Directions: Below are some records: retype them all exactly, but not the pictures.
Segment Start: Input data
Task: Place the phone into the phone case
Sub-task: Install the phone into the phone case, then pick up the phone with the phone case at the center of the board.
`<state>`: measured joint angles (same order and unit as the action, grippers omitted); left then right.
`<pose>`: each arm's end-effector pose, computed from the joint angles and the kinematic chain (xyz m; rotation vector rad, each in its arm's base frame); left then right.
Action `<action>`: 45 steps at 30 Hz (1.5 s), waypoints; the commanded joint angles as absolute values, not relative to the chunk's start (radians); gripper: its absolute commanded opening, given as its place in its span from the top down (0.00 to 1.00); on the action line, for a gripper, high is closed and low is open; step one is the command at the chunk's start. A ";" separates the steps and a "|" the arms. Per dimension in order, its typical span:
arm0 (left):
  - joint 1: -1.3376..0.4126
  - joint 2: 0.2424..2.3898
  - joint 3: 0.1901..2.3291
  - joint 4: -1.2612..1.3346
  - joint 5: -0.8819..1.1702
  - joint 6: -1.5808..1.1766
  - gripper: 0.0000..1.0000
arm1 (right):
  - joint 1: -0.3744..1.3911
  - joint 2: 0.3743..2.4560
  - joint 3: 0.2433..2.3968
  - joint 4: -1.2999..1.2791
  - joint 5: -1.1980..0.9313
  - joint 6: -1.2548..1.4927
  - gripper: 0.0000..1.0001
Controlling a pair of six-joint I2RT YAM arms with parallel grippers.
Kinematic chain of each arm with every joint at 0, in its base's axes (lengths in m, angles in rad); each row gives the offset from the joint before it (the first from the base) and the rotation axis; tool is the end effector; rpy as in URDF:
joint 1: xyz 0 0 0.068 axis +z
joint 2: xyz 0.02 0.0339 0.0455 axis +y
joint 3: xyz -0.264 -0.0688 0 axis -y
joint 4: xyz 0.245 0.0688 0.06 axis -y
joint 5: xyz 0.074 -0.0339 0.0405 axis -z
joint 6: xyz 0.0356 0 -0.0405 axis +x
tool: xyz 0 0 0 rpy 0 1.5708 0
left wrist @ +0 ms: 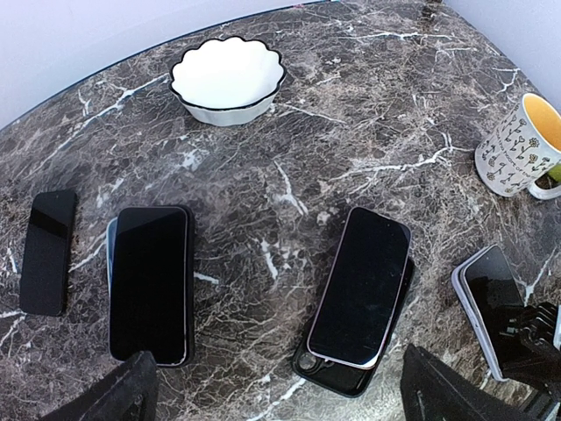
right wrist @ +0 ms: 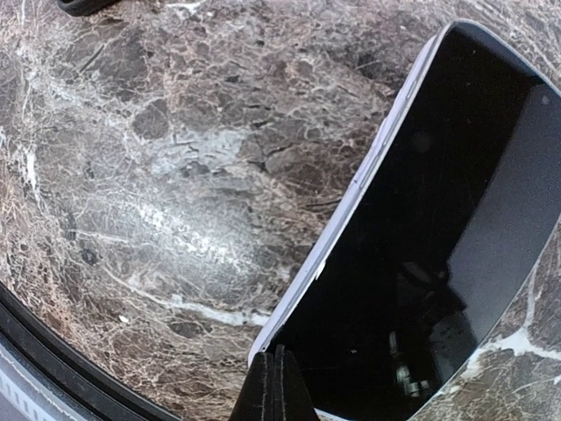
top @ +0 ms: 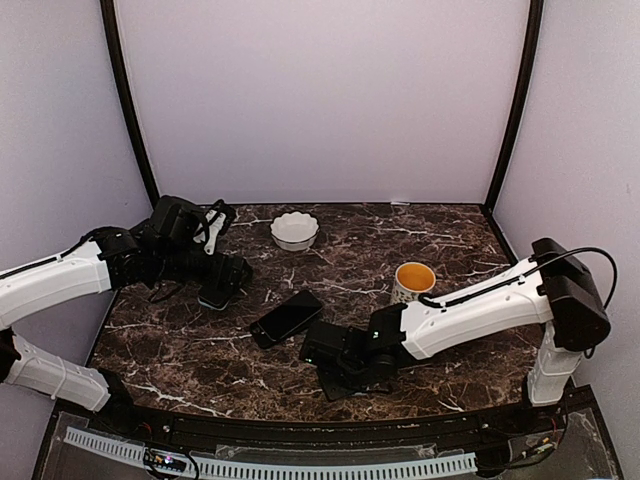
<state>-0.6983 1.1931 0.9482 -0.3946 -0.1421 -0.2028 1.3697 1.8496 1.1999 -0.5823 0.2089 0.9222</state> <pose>0.2043 -0.1649 0.2925 0.4681 2.1746 -0.3440 0.0792 0.3515 0.1642 -0.5716 2.7379 0.3150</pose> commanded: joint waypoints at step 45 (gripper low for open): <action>-0.689 1.204 0.942 -0.402 -0.130 -0.197 0.02 | 1.301 1.945 1.319 -0.785 0.355 1.186 0.01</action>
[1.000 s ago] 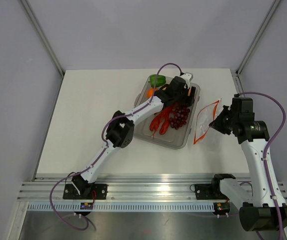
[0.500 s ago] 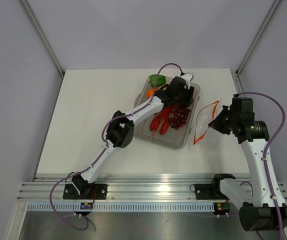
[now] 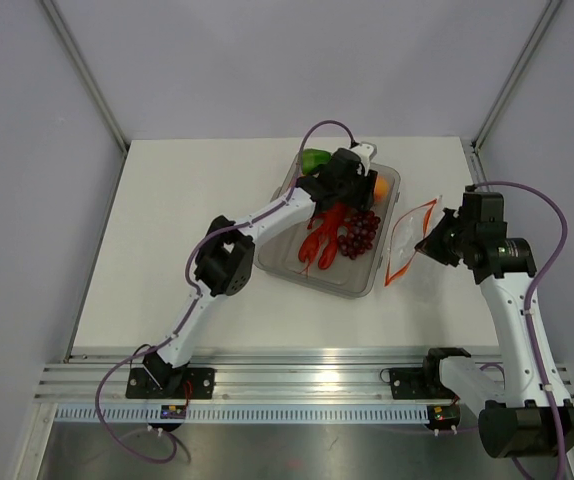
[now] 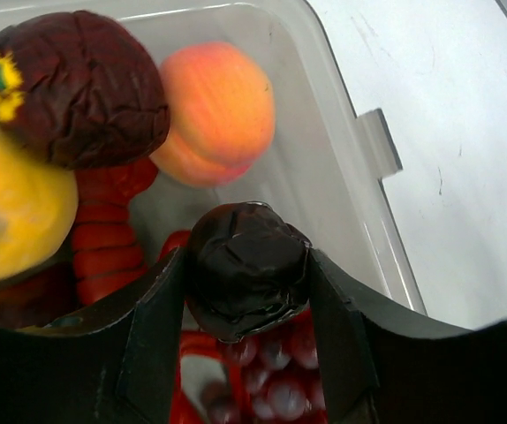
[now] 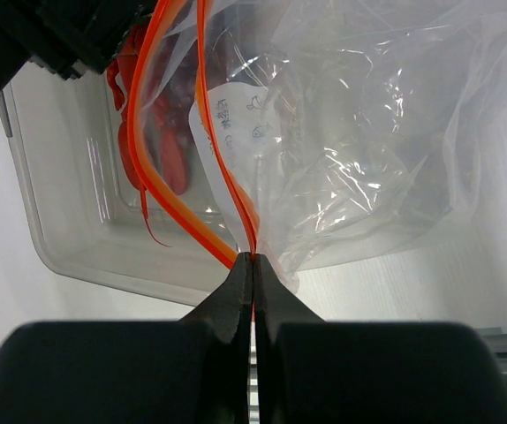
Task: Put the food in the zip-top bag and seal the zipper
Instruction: Pick up the fake fruit from the bin, then place the fake fruit in the zipper food storage bag.
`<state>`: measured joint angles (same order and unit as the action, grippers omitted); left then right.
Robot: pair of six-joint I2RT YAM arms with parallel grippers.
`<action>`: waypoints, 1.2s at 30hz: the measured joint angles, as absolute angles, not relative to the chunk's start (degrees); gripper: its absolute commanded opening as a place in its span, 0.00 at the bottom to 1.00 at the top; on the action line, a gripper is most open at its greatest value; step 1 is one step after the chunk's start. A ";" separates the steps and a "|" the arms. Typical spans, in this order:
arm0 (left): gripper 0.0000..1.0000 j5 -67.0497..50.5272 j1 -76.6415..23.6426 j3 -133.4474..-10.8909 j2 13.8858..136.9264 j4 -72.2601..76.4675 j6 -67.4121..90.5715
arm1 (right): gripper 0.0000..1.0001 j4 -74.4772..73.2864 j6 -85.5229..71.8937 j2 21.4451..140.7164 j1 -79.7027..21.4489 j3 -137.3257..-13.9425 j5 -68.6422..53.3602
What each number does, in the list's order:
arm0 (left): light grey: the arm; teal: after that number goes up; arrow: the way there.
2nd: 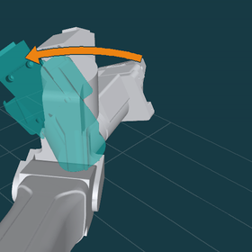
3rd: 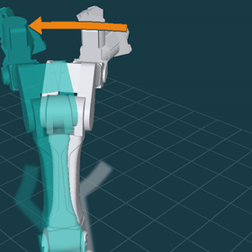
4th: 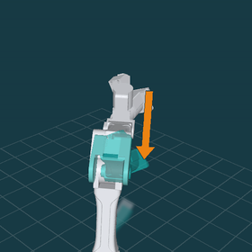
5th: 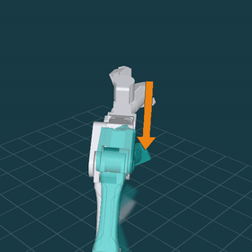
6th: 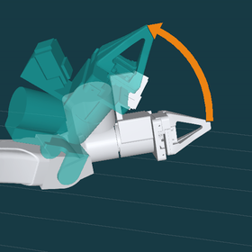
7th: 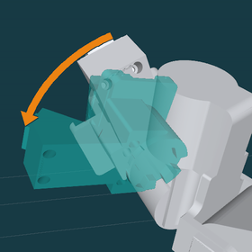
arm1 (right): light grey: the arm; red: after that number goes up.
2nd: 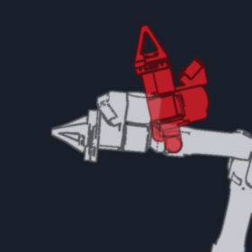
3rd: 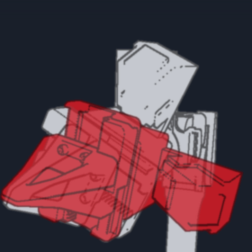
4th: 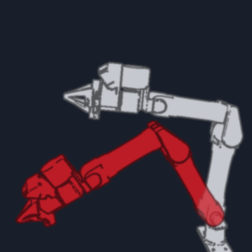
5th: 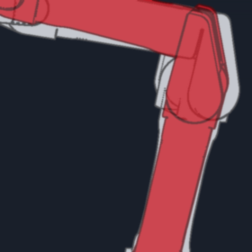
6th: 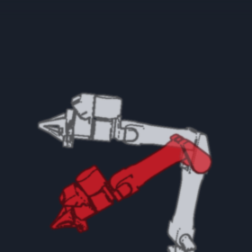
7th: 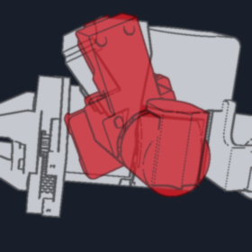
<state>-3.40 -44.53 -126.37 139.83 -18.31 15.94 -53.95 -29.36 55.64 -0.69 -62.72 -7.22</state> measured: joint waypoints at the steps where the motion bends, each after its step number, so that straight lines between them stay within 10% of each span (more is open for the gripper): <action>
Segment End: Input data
Your solution:
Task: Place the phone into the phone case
Sub-task: Install the phone into the phone case, then pick up the phone with the phone case at the center of the board.
`<state>`: measured joint angles (same order and unit as the action, grippers omitted); left then right.
`<pose>`: each arm's end-effector pose, computed from the joint angles and the kinematic chain (xyz m; rotation vector rad, each in its arm's base frame); left then right.
Action `<action>`: 45 steps at 30 Hz (1.5 s), waypoints; the commanded joint angles as absolute values, not relative to the chunk's start (radians); gripper: its absolute commanded opening, given as its place in its span from the top down (0.00 to 1.00); on the action line, for a gripper, high is closed and low is open; step one is the command at the chunk's start. A ";" separates the steps and a "|" the arms. Per dimension in order, its typical span:
arm0 (left):
  - joint 1: -1.3376..0.4126
  - joint 2: 0.2424..2.3898
  - joint 3: 0.1901..2.3291
  - joint 4: -1.2612..1.3346
  - joint 5: -0.8819..1.1702
  - joint 6: -1.5808..1.1766
  - gripper: 0.0000..1.0000
arm1 (right):
  - joint 1: -0.3744..1.3911
  - joint 2: 0.3743..2.4560
  - joint 3: 0.2433..2.3968
  - joint 4: -1.2999..1.2791
  - joint 5: -1.1980..0.9313
  - joint 6: -1.2548..1.4927
  - gripper: 0.0000..1.0001
Controlling a pair of six-joint I2RT YAM arms with parallel grippers.
Kinematic chain of each arm with every joint at 0, in its base's axes (lengths in m, angles in rad); each row gives the offset from the joint before it (the first from the base) and the rotation axis; tool is the end effector; rpy as in URDF:
joint 1: xyz 0 0 0.068 axis +z
joint 2: xyz 0.02 0.0339 0.0455 axis +y
joint 3: xyz -0.264 -0.0688 0 axis -y
joint 4: xyz 0.245 0.0688 0.06 axis -y
joint 5: xyz 0.074 -0.0339 0.0405 axis -z
joint 6: xyz 0.0356 0 -0.0405 axis +x
tool: xyz 0 0 0 rpy 0 1.5708 0
left wrist @ +0 ms: 
right wrist @ +0 ms: 
top @ +0 ms: 
<state>-0.6983 1.1931 0.9482 -0.3946 -0.1421 -0.2028 1.3697 1.8496 1.1999 -0.5823 0.2089 0.9222</state> <pose>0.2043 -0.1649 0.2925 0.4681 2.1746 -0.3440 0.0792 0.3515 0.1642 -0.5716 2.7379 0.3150</pose> commanded: joint waypoints at step 45 (gripper low for open): <action>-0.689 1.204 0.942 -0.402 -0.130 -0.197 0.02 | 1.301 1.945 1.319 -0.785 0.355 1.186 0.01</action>
[1.000 s ago] 
[0.500 s ago] 
[now] 
[now] 
[now] 
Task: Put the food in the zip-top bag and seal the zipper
Instruction: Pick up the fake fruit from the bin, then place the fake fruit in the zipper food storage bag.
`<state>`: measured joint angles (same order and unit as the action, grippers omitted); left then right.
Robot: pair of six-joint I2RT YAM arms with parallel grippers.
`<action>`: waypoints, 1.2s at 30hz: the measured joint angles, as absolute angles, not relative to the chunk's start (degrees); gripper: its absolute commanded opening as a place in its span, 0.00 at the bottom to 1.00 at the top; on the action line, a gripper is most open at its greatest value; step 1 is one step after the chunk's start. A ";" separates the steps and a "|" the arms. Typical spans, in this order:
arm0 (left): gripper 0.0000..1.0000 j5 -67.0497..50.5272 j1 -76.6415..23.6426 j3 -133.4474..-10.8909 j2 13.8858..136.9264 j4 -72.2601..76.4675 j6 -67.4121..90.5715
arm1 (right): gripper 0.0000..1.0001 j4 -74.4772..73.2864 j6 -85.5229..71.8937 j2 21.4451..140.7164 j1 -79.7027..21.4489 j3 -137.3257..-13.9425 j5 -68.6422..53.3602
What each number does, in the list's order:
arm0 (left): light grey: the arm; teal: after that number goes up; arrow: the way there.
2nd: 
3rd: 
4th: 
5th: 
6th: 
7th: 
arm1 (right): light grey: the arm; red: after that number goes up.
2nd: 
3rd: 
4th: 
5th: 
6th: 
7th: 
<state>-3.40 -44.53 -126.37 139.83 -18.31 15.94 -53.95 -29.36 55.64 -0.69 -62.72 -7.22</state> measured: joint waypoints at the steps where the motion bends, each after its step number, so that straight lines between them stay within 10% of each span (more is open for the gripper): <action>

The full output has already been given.